## Work task
Exclude images, then output the remaining data verbatim.

·····

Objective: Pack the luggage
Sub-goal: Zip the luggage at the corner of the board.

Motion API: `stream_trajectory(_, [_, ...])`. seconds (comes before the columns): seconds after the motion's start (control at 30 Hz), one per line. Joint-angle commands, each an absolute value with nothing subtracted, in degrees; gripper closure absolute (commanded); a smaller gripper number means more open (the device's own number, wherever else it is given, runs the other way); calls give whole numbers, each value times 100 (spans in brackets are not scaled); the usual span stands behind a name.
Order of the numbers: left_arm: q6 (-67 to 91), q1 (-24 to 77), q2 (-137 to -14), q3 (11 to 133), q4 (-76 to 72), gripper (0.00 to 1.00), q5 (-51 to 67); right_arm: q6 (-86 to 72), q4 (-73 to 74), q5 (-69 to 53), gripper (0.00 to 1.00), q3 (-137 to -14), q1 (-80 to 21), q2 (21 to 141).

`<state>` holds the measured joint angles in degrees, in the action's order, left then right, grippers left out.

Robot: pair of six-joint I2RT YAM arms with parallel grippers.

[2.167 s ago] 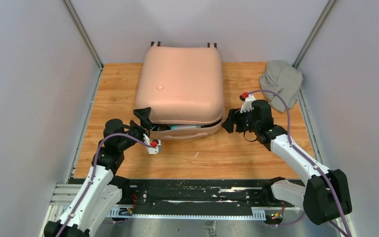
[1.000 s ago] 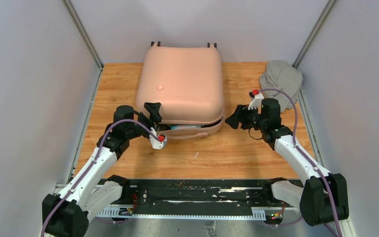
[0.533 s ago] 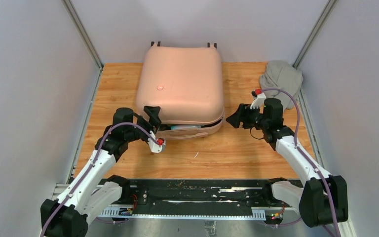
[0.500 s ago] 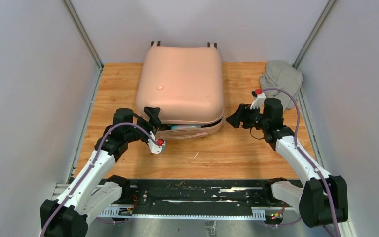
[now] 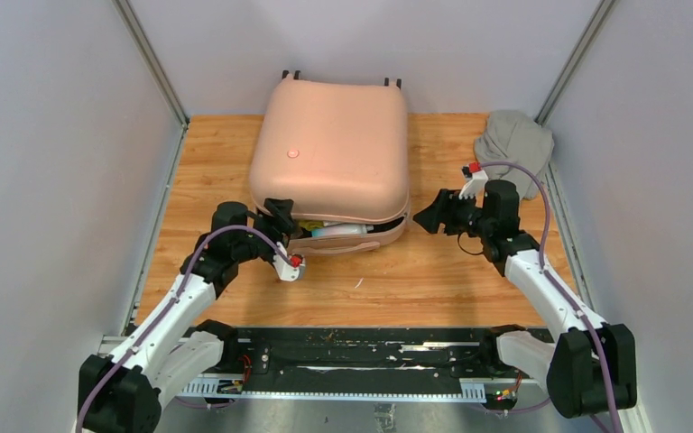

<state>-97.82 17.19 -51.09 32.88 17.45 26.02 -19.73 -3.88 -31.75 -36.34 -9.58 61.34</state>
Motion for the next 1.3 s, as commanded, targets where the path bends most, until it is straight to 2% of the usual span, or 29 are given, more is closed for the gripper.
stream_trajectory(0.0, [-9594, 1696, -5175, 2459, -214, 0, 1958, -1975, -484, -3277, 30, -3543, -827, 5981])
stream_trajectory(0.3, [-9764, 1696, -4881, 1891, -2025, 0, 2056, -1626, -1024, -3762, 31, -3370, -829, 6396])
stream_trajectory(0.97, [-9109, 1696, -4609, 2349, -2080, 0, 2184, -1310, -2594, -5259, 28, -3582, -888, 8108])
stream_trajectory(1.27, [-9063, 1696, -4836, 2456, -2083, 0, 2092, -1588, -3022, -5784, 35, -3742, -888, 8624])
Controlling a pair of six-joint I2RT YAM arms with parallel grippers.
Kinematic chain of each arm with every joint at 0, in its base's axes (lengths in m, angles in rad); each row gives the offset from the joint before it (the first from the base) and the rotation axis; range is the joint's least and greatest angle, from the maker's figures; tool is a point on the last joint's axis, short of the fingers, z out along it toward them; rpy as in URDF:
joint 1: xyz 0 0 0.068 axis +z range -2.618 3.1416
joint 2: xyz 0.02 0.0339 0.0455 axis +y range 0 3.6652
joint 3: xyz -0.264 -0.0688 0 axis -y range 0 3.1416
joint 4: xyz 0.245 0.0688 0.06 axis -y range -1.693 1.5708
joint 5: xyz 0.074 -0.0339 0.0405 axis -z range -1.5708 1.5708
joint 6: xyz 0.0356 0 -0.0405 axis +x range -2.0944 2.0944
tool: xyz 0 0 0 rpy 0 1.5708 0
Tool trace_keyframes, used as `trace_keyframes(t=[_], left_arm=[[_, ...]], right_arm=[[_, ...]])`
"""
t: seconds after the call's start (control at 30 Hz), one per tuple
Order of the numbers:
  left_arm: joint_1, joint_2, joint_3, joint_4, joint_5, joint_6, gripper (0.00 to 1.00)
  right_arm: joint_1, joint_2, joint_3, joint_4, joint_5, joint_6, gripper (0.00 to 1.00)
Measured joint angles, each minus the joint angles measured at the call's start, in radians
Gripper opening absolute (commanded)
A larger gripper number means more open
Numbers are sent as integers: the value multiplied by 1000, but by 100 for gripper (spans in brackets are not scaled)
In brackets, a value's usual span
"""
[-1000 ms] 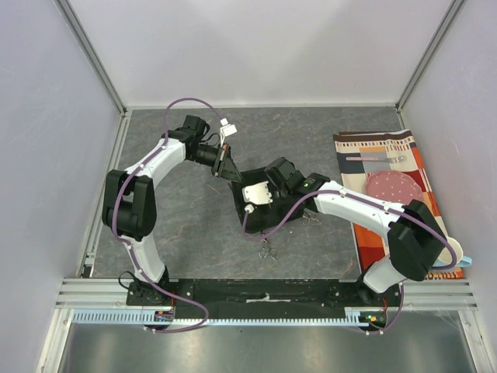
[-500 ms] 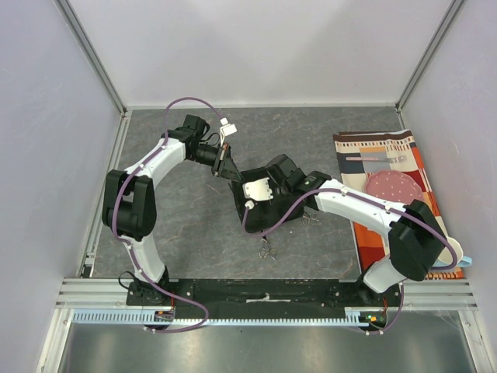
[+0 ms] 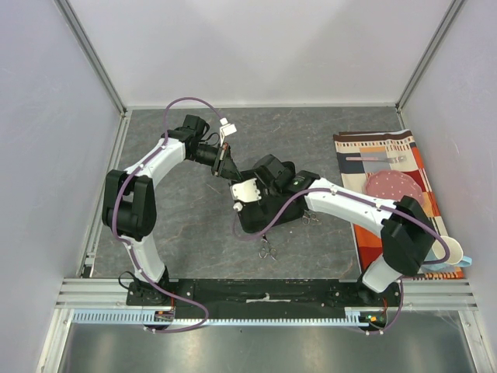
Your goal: Sort the hair-cutting tools
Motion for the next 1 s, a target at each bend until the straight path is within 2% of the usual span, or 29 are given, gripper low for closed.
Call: trace_keyframes(t=[0.23, 0.7, 0.73, 0.87, 1.0], left_arm=[[2, 0, 0, -11, -1, 0, 2], [3, 0, 0, -53, -1, 0, 2], [3, 0, 0, -56, 0, 0, 2], [3, 0, 0, -63, 0, 0, 2], [3, 0, 1, -60, 9, 1, 2]], right_arm=[[49, 19, 20, 18, -27, 23, 0], [57, 17, 40, -16, -133, 75, 0], [57, 17, 43, -23, -139, 79, 3], [58, 14, 51, -39, -153, 104, 25], [70, -1, 53, -55, -151, 131, 29]])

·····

## Response for this exercise
Objective: Pack the luggage
Sub-goal: Zip the luggage at the corner of the board.

Motion API: `stream_trajectory(_, [_, ...])`. seconds (comes before the columns): seconds after the motion's start (control at 30 Hz), one per line. Joint-angle commands, each an absolute value with nothing subtracted, in degrees; gripper closure absolute (commanded); a smaller gripper number means more open (the device's own number, wherever else it is given, runs the other way); calls give whole numbers, each value times 100 (spans in brackets are not scaled); the usual span stands behind a name.
Order of the numbers: left_arm: q6 (-67 to 91), q1 (-24 to 77), q2 (-137 to -14), q3 (11 to 133), q4 (-76 to 72), gripper (0.00 to 1.00), q5 (-51 to 67); right_arm: q6 (-86 to 72), q4 (-73 to 74), q5 (-69 to 53), gripper (0.00 to 1.00), q3 (-137 to -14), q1 (-80 to 21), q2 (21 to 141).

`<state>` holds the measured joint angles in degrees, in the action's order, left then right, grippers left out.

Robot: pair of six-joint I2RT YAM arms with parallel grippers.

[2.167 s ago] 
[1.000 s ago] 
[0.533 s ago] 
[0.500 s ago] 
[now] 

<state>-97.82 17.19 -51.09 32.88 17.45 26.02 -19.73 -3.88 -31.75 -36.34 -9.58 61.34</state>
Motion for the next 1.3 s, as commanded, targets where the path bends most, until it is straight to 2% of the usual span, or 29 are given, more is closed for the gripper.
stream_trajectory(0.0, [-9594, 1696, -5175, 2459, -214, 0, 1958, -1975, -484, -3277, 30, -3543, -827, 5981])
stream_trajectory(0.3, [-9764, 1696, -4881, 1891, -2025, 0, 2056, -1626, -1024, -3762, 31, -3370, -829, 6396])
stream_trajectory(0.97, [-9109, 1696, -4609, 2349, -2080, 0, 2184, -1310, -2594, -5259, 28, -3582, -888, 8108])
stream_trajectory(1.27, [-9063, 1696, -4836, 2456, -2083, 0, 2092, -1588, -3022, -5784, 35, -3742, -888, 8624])
Controlling a pair of six-joint I2RT YAM arms with parallel grippers.
Kinematic chain of each arm with every joint at 0, in its base's axes (lengths in m, angles in rad); each row gives the offset from the joint before it (the first from the base) and the rotation axis; range is the joint's least and greatest angle, from the maker's figures; tool is a point on the last joint's axis, short of the fingers, z out along it toward them; rpy as in URDF:
joint 1: xyz 0 0 0.068 axis +z range -2.618 3.1416
joint 2: xyz 0.02 0.0339 0.0455 axis +y range 0 3.6652
joint 3: xyz -0.264 -0.0688 0 axis -y range 0 3.1416
joint 4: xyz 0.245 0.0688 0.06 axis -y range -1.693 1.5708
joint 5: xyz 0.074 -0.0339 0.0405 axis -z range -1.5708 1.5708
joint 6: xyz 0.0356 0 -0.0405 axis +x range -2.0944 2.0944
tool: xyz 0 0 0 rpy 0 1.5708 0
Tool trace_keyframes, used as `trace_keyframes(t=[_], left_arm=[[_, ...]], right_arm=[[_, ...]])`
"""
t: seconds after the call's start (control at 30 Hz), one per tuple
Order of the numbers:
  left_arm: joint_1, joint_2, joint_3, joint_4, joint_5, joint_6, gripper (0.00 to 1.00)
  right_arm: joint_1, joint_2, joint_3, joint_4, joint_5, joint_6, gripper (0.00 to 1.00)
Measured joint angles, each minus the joint angles measured at the call's start, in radians
Gripper opening absolute (commanded)
A larger gripper number means more open
Numbers are sent as integers: the value multiplied by 1000, but by 100 for gripper (spans in brackets are not scaled)
In brackets, a value's usual span
"""
[-1000 ms] 
[-500 ms] 
[+0 ms] 
Your goal: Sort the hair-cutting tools
Motion for the next 1 s, a target at each bend until the straight path is within 2% of the usual span, or 29 are given, gripper low for closed.
Call: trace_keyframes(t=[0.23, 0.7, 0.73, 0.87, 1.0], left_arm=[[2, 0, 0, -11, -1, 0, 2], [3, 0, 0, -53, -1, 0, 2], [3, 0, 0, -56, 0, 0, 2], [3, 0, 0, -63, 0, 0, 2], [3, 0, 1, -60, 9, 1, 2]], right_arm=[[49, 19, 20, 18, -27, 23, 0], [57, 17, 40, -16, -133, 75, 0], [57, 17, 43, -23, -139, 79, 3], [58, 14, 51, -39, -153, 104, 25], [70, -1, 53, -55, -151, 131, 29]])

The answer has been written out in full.